If my companions find themselves on my blog and read my articles, I have missed us, the multiplicity. I am going to write about my experiences inpatient and outpatient in the Office of Mental Health's affiliated programs. There are going to be unpleasant experiences and there are going to be some experiences that were actually quite helpful in understanding the dis-order in proper mentality approachment for preparing to enter new life experiences and the "pep-erations" I used to have while the experience was taking place. Not only that, but for proper mentalities for the outcomes of the experiences I may have, or had. Please, please, please, prepare and approach my articles first with a "C'est la vie", but try to remember our multiplicity, my smile, my laughter, the confidence I once had. You were all heros to me! Champions for causes of grace and times of joy!
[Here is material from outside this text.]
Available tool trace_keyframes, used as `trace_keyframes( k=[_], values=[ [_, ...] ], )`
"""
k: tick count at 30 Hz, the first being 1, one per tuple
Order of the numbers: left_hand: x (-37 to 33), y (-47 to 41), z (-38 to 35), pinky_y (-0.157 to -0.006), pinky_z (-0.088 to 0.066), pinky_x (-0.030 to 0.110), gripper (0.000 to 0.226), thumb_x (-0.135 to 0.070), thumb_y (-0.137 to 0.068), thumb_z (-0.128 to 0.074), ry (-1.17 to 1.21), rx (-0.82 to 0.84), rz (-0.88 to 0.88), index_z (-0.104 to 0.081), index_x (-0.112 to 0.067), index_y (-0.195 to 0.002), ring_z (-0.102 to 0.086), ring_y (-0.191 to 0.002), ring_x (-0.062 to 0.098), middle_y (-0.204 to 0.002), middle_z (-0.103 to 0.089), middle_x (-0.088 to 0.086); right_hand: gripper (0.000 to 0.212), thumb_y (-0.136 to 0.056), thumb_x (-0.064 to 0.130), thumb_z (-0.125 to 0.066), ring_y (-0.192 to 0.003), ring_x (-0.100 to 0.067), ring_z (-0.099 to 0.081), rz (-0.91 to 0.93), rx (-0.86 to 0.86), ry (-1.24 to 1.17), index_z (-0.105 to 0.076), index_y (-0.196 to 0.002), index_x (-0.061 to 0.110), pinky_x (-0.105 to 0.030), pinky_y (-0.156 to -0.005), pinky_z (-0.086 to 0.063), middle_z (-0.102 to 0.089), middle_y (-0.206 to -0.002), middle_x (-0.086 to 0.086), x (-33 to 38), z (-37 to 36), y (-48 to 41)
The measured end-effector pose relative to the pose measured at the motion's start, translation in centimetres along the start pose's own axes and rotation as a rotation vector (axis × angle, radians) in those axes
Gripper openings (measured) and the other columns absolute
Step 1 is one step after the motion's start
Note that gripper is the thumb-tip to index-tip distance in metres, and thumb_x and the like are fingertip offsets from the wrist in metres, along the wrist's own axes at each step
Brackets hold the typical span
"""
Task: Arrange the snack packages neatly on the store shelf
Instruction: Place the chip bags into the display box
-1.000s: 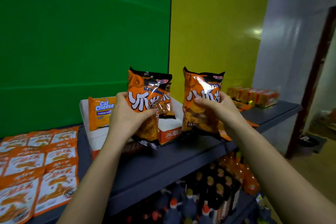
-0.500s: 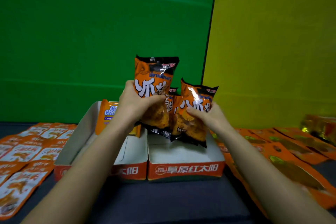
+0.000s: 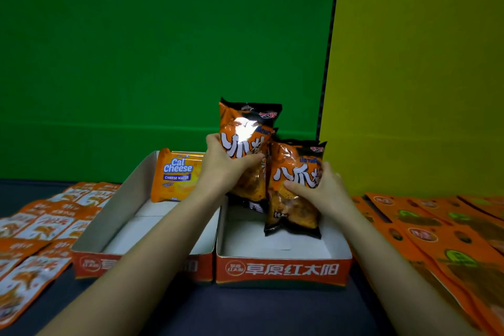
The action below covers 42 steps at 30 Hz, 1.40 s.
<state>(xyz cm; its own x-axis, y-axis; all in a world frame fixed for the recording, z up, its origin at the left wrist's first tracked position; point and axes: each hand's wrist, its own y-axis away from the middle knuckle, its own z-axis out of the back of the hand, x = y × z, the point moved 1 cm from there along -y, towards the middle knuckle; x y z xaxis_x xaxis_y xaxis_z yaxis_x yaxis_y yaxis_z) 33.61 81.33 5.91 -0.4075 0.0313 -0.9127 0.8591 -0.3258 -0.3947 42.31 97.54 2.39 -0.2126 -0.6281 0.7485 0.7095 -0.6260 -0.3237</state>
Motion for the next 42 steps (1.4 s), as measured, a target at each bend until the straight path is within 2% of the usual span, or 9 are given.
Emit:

Be at peace with how I left things all those years ago to find my spirituality again, proper mentality again, knowing I have found myself back in academia finding new wisdom, pulling past wisdom from the void of my memorial processes. I hope we can once again meet and you know, catch up as if the longest vacation I have ever took simply ended. Yes, I was told I had dis-order in thought processes, and I agree with the academics. The academics said it's going to be a life-long "battle", and these articles are going to be the best way for me to communicate my life experience, before, during, and after times spent with mental health academics.

If you read a little, and then want to say hi, I would love to get in touch. It's just hard for me to communicate because of this "medicine" the academics want me to take. The way the "medicine" works is that it limits my abilities to carry on a train of thought. It's as if the academics don't want me to process information at all, or retain information in memory for that matter. At least traumatic experiences tend not to come in flashbacks like they were. It's just that I can barely remember the epic times we shared in multiplicity. It's kind of sad I am not allowed all the good memories either.

I'll write articles about the medicine. Side-effects are real! Pretty sure I died once after taking one pill. I will write about that experience to.

I will end this blog article with a dedication to all of my companions.

 

Dedications

To my companions—

Our time together was epic for years! I pray I won't ever forget our multiplicity. You were my heros!